▶ About this task: Report the number of lines in the data below where the string "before" shows up, and only that number.

▶ Raw data:
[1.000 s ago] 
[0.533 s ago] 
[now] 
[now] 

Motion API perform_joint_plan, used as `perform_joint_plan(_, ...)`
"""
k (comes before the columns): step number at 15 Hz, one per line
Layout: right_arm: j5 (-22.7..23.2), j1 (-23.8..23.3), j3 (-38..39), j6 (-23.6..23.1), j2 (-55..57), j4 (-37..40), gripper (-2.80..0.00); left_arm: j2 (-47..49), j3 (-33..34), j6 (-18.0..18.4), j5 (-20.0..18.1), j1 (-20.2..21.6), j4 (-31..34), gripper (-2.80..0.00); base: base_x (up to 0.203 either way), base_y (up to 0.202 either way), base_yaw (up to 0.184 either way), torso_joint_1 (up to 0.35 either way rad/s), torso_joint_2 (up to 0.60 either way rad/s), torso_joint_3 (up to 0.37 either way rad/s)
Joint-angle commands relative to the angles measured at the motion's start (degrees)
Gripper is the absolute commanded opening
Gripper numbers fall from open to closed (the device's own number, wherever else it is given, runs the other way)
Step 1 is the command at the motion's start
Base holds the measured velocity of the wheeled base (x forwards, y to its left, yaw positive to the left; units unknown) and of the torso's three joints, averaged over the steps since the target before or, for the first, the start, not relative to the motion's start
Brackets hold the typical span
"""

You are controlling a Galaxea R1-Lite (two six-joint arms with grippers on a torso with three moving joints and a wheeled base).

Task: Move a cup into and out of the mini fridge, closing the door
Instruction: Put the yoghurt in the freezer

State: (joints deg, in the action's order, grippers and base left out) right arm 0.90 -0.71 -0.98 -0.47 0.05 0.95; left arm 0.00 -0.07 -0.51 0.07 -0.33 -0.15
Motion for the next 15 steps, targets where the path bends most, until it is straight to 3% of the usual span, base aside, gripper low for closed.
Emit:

▶ Expected answer: 2